▸ About this exercise: Up to the line containing "Would you kindly point to the purple", nothing is kept; from that line through the end of the data below, output every line exactly.

▸ Provided data:

☆ ☆ ☆ ☆ ☆ ☆ ☆

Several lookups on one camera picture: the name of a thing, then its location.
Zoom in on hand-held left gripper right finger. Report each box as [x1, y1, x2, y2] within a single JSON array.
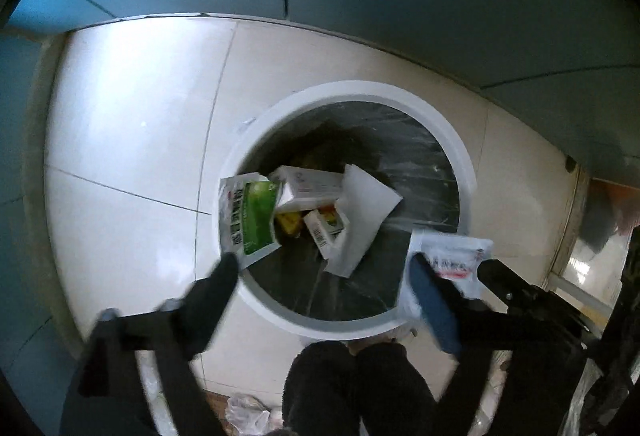
[[405, 253, 588, 436]]

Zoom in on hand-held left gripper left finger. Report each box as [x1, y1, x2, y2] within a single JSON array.
[[60, 252, 240, 436]]

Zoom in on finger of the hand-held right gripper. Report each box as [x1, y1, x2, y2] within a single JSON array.
[[477, 258, 588, 334]]

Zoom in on white packet with red print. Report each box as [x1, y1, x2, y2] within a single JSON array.
[[400, 231, 495, 321]]

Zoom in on green packet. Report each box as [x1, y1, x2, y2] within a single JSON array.
[[220, 172, 283, 271]]

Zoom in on yellow brown long box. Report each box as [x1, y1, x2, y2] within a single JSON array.
[[275, 211, 306, 239]]

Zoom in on white tissue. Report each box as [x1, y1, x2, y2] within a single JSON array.
[[322, 163, 405, 277]]

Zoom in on small white green box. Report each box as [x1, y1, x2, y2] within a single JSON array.
[[303, 206, 351, 261]]

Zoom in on white pink long box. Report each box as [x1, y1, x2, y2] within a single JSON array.
[[270, 166, 346, 211]]

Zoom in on white round waste bin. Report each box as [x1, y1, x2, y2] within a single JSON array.
[[219, 80, 477, 339]]

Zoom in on person's right leg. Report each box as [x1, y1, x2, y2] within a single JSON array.
[[352, 343, 441, 436]]

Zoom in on person's leg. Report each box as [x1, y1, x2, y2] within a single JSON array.
[[352, 343, 441, 436], [282, 341, 361, 436]]

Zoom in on clear plastic bag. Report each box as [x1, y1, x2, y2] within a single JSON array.
[[225, 393, 283, 436]]

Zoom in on person's left leg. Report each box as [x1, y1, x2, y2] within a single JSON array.
[[282, 341, 361, 436]]

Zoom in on black bin liner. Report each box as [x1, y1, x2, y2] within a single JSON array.
[[240, 100, 461, 317]]

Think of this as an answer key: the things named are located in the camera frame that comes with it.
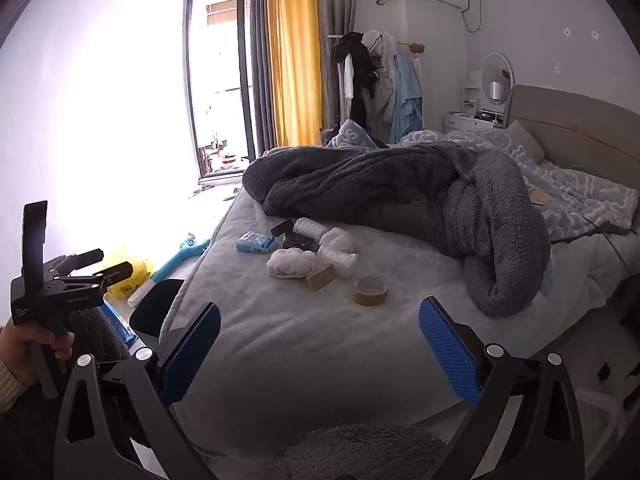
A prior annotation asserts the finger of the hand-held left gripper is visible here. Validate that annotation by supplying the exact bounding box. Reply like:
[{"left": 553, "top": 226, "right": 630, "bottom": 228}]
[
  {"left": 70, "top": 248, "right": 105, "bottom": 267},
  {"left": 94, "top": 261, "right": 135, "bottom": 291}
]

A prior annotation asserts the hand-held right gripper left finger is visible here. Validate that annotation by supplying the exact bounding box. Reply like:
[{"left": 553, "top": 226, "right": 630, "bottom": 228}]
[{"left": 52, "top": 301, "right": 223, "bottom": 480}]

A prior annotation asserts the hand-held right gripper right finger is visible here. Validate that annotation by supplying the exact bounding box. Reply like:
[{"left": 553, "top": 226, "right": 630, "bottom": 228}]
[{"left": 417, "top": 296, "right": 586, "bottom": 480}]

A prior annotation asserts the dark trash bin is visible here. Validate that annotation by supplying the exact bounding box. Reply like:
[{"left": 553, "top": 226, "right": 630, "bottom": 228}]
[{"left": 131, "top": 278, "right": 186, "bottom": 342}]

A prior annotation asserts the person's left hand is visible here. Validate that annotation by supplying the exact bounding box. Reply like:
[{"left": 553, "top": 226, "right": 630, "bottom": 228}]
[{"left": 0, "top": 319, "right": 76, "bottom": 387}]

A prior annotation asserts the yellow plastic bag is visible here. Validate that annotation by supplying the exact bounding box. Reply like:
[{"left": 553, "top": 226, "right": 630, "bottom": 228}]
[{"left": 102, "top": 244, "right": 157, "bottom": 302}]

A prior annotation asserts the blue printed bag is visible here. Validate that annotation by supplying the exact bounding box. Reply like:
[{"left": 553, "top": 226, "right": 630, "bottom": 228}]
[{"left": 102, "top": 304, "right": 139, "bottom": 347}]

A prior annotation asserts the bed with grey sheet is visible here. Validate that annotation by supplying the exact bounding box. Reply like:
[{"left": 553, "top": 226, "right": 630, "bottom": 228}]
[{"left": 160, "top": 146, "right": 640, "bottom": 456}]

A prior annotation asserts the blue tissue packet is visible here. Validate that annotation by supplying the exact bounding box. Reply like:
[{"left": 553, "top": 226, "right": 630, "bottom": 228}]
[{"left": 236, "top": 231, "right": 275, "bottom": 254}]

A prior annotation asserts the grey fuzzy clothing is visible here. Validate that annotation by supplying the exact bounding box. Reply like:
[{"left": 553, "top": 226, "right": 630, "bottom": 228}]
[{"left": 271, "top": 423, "right": 449, "bottom": 480}]

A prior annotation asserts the black wrapper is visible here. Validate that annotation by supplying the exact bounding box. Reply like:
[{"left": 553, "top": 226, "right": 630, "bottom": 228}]
[{"left": 271, "top": 219, "right": 319, "bottom": 254}]

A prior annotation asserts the grey fluffy blanket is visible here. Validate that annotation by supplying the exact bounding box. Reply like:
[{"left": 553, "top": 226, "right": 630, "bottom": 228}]
[{"left": 242, "top": 140, "right": 552, "bottom": 318}]

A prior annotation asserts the blue patterned duvet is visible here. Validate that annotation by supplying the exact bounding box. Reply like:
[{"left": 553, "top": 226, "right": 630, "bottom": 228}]
[{"left": 330, "top": 120, "right": 639, "bottom": 247}]

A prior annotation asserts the beige pillow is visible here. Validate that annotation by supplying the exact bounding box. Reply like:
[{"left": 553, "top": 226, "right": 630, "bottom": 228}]
[{"left": 506, "top": 120, "right": 546, "bottom": 162}]

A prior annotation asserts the white dressing table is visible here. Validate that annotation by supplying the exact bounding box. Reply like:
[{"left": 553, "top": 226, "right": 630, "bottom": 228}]
[{"left": 443, "top": 112, "right": 509, "bottom": 134}]

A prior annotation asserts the black framed glass door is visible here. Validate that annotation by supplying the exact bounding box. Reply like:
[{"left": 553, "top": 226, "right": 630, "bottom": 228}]
[{"left": 182, "top": 0, "right": 254, "bottom": 179}]

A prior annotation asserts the white desk organiser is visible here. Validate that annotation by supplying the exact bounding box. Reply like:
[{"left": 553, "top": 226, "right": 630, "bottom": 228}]
[{"left": 462, "top": 80, "right": 486, "bottom": 116}]

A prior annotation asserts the light blue hanging garment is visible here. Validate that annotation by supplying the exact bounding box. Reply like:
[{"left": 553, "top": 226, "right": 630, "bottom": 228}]
[{"left": 389, "top": 54, "right": 426, "bottom": 144}]

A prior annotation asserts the grey curtain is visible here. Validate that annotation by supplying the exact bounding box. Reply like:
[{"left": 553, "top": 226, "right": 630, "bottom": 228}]
[
  {"left": 314, "top": 0, "right": 362, "bottom": 132},
  {"left": 249, "top": 0, "right": 279, "bottom": 157}
]

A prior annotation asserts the beige headboard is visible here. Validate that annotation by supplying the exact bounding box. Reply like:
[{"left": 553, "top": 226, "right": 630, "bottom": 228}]
[{"left": 505, "top": 85, "right": 640, "bottom": 228}]

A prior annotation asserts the white hanging garment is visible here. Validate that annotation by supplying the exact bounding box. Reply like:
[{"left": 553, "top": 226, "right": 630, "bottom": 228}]
[{"left": 362, "top": 30, "right": 399, "bottom": 124}]

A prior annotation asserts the yellow curtain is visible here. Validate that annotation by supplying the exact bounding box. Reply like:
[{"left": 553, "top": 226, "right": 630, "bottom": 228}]
[{"left": 266, "top": 0, "right": 324, "bottom": 147}]

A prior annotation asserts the round white mirror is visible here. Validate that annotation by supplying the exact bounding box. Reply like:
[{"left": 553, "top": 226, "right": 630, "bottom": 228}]
[{"left": 481, "top": 52, "right": 515, "bottom": 124}]

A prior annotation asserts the black hanging garment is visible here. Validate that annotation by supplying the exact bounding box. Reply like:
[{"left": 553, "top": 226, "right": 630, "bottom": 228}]
[{"left": 332, "top": 32, "right": 379, "bottom": 132}]

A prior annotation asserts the clothes rack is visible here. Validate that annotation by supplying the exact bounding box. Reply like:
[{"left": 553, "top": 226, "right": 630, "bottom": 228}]
[{"left": 327, "top": 32, "right": 427, "bottom": 137}]

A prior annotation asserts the black cable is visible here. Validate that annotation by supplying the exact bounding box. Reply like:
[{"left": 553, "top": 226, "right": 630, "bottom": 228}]
[{"left": 552, "top": 224, "right": 639, "bottom": 283}]

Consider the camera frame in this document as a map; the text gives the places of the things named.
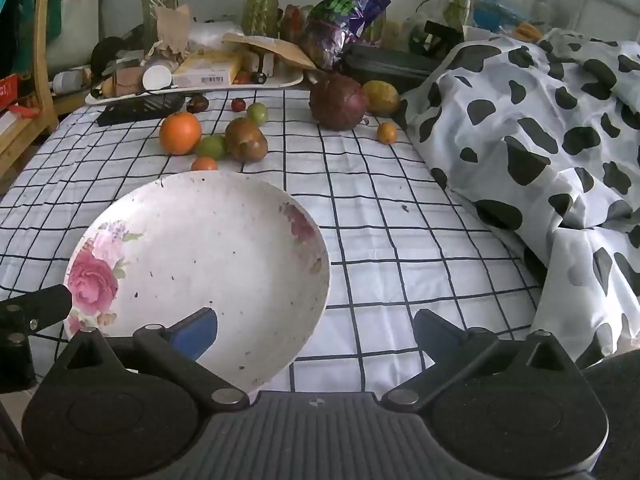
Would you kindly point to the cow-print blanket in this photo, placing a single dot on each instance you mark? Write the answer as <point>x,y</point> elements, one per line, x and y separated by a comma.
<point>550,160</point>

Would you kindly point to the brown paper bag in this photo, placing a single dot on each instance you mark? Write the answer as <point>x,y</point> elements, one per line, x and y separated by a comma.
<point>172,25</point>

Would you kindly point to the small orange kumquat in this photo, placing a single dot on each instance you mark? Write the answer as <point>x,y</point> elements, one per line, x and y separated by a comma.
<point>387,133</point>

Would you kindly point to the green round fruit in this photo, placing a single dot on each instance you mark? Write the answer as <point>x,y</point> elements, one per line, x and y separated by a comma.
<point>257,114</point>
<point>212,146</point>

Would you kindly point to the white cylinder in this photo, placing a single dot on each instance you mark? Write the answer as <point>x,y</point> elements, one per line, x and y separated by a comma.
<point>156,77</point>

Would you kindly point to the small brown box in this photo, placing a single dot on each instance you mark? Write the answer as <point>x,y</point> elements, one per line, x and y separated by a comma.
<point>127,81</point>

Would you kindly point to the dark purple round fruit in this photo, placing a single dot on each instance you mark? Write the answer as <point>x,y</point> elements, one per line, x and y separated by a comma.
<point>197,104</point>

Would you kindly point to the small red cherry tomato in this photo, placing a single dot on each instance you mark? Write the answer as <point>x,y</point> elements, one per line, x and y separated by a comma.
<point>238,105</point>

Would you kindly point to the small yellow fruit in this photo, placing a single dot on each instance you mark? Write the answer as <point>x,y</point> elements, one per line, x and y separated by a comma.
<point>108,88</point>

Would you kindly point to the yellow cardboard box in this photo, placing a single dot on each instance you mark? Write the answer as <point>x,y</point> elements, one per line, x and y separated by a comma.
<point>205,67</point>

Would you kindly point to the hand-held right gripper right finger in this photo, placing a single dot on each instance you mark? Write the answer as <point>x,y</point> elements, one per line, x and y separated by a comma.
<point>436,336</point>

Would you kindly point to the white floral plate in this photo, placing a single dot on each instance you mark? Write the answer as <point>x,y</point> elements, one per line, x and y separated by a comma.
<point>200,260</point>

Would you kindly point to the white tray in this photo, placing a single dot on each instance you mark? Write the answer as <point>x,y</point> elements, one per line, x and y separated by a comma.
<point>280,79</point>

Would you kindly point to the wooden frame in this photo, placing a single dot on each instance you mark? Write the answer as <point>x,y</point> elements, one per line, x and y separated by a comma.
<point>42,60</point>

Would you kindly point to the brown mango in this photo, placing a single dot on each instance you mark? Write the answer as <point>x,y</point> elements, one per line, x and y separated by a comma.
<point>245,140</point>

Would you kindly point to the white checked bedsheet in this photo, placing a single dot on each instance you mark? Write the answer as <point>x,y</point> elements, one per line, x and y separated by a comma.
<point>375,240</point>

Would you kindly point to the blue container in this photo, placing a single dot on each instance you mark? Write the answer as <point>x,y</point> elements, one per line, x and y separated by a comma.
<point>500,7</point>

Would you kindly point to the white jar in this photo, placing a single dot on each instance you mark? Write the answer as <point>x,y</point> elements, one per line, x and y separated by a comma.
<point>67,81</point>

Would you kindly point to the white plastic bag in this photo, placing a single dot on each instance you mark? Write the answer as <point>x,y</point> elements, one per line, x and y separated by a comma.
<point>215,35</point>

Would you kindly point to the orange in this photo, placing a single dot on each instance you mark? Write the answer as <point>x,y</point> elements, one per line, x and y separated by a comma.
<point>180,133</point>

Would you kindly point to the brown paper envelope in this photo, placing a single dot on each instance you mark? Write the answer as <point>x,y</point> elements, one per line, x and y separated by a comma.
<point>280,50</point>

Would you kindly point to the large dark red fruit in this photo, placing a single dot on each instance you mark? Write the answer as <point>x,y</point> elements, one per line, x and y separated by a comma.
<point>337,102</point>

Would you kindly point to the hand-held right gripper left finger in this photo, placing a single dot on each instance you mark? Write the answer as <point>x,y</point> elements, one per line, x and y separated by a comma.
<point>197,336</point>

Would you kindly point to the black ribbed slab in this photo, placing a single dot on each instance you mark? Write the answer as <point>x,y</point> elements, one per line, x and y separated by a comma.
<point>135,110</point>

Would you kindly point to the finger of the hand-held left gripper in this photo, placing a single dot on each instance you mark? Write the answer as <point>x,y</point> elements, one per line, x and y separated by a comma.
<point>47,305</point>

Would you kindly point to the orange packet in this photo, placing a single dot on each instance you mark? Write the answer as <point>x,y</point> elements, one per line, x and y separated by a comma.
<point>529,32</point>

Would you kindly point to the small orange tomato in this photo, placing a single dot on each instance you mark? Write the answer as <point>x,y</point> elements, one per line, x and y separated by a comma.
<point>204,164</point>

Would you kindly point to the purple snack bag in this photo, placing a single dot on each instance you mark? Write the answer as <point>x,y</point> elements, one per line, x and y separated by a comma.
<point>340,25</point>

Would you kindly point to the black zip case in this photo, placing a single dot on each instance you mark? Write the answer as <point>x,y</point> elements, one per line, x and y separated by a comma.
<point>390,65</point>

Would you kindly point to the yellow mango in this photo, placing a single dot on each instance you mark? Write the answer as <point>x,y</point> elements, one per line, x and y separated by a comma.
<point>382,97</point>

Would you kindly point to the small red fruit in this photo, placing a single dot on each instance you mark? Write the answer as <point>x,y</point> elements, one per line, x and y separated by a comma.
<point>242,78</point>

☆ ☆ ☆ ☆ ☆ ☆ ☆

▸ Exercise solution:
Would you kindly point to the purple snack bag in this photo, placing a single dot on each instance you mark? Write the answer as <point>x,y</point> elements, one per line, x and y separated by a comma.
<point>340,25</point>

Would you kindly point to the black zip case in this photo, placing a single dot on each instance you mark? Write the answer as <point>x,y</point> elements, one per line, x and y separated by a comma.
<point>390,65</point>

Would you kindly point to the yellow mango in this photo, placing a single dot on each instance you mark? Write the answer as <point>x,y</point> elements, one per line, x and y separated by a comma.
<point>382,97</point>

Would you kindly point to the small red fruit in this photo, placing a single dot on each instance you mark? Write the answer as <point>x,y</point> elements, one per line, x and y separated by a comma.
<point>242,78</point>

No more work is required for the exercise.